The dog went with him without resisting. He did not make a sound. He followed his new master, eating whatever was offered. “He is fond of me, no doubt,” the man thought, so he freed him from the chain. As soon as the dog was free, he ran off, and he never stopped running until he got back to the place from which he came.

Seeing him, the monks guessed what had happened. And in the evening, when they were gathered in the Dharma Hall, they began talking about it. “Friend, here is the dog back again in our resting hall! How clever he must have been to be freed from his chain! No sooner was he free than back he ran!”

The Master, entering the hall, asked what they were all talking about as they sat together. They told him. He responded, “Monks, this is not the first time our dog was clever enough to get rid of his chain. He was just the same before.” And he told them this story from the past.


Once upon a time, when Brahmadatta was the King of Benares, the Bodhisatta was born into a rich family in the kingdom of Kāsi. And when he grew up, he established a household of his own.
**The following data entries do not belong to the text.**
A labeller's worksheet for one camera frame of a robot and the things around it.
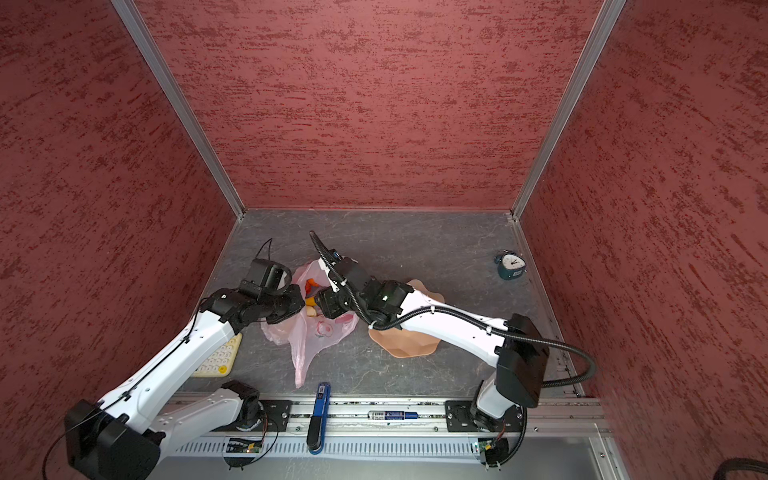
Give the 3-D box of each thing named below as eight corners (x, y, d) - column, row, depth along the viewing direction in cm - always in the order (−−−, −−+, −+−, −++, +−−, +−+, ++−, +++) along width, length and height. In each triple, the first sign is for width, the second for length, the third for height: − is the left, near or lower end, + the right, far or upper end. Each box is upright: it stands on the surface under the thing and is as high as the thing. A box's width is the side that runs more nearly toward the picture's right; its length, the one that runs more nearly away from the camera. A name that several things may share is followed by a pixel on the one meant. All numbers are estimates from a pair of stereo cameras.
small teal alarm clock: (500, 280, 103) (504, 272, 99) (493, 255, 110) (496, 247, 106) (524, 280, 103) (529, 273, 99) (516, 255, 110) (520, 247, 106)
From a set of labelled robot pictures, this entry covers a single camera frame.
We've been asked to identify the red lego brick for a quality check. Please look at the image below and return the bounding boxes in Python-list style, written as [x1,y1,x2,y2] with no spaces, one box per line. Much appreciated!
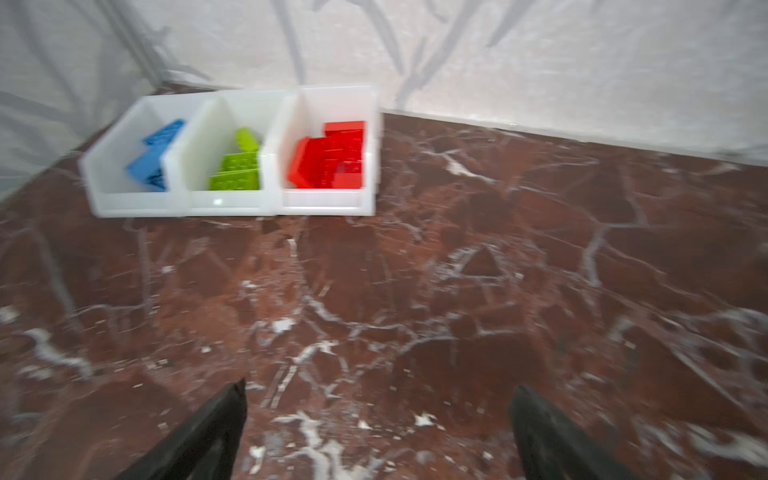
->
[330,160,364,190]
[323,121,366,151]
[287,137,331,189]

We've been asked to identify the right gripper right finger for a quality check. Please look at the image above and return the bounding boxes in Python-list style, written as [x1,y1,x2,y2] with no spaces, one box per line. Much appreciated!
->
[508,385,636,480]

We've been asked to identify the blue lego brick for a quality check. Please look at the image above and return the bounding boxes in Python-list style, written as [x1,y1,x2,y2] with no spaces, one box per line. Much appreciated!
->
[125,143,168,192]
[142,119,185,146]

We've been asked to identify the green lego brick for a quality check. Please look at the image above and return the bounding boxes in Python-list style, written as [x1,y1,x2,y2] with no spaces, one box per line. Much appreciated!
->
[209,169,260,191]
[219,152,259,172]
[235,127,260,153]

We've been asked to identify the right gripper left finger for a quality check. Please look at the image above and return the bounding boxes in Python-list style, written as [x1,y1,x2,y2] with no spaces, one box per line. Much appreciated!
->
[117,379,248,480]

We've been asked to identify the white three-compartment bin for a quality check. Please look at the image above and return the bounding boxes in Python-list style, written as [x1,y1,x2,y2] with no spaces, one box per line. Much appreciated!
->
[80,86,382,218]

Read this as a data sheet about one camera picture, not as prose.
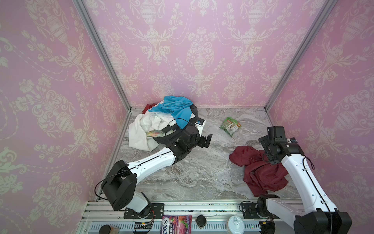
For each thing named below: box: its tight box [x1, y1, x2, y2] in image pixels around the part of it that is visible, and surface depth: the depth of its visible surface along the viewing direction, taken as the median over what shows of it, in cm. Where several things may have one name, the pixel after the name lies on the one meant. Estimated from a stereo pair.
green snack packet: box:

There was a man in Benares who had a dog who had been fed on rice until it grew fat. And a certain villager who had come to Benares saw the dog. He gave the owner a fine garment and a single coin for the dog, which he then led off bound by a strap. When he arrived at the outskirts of a forest, he entered a hut, tied up the dog, and lay down to sleep. At that moment the Bodhisatta entered the forest on some errand, and he saw the dog fastened to the thong, whereupon he uttered the first stanza:

“Foolish Dog! why don't you bite

Through that strap that holds you tight?

In a flash you would be free,

Scampering off merrily!”

On hearing this stanza, the dog uttered the second stanza:

“Resolute, determined, I

Wait my opportunity,

Careful watch and ward I keep

Till the people are asleep.”

The Dog is Wise Beyond His Ears

Figure: The Dog is Wise Beyond His Ears

So he spoke. And when the company were asleep, he gnawed through the strap and returned to his master’s house in great glee.


When this discourse was ended, the Master identified the birth: “The dogs are the same, and I was the wise man.”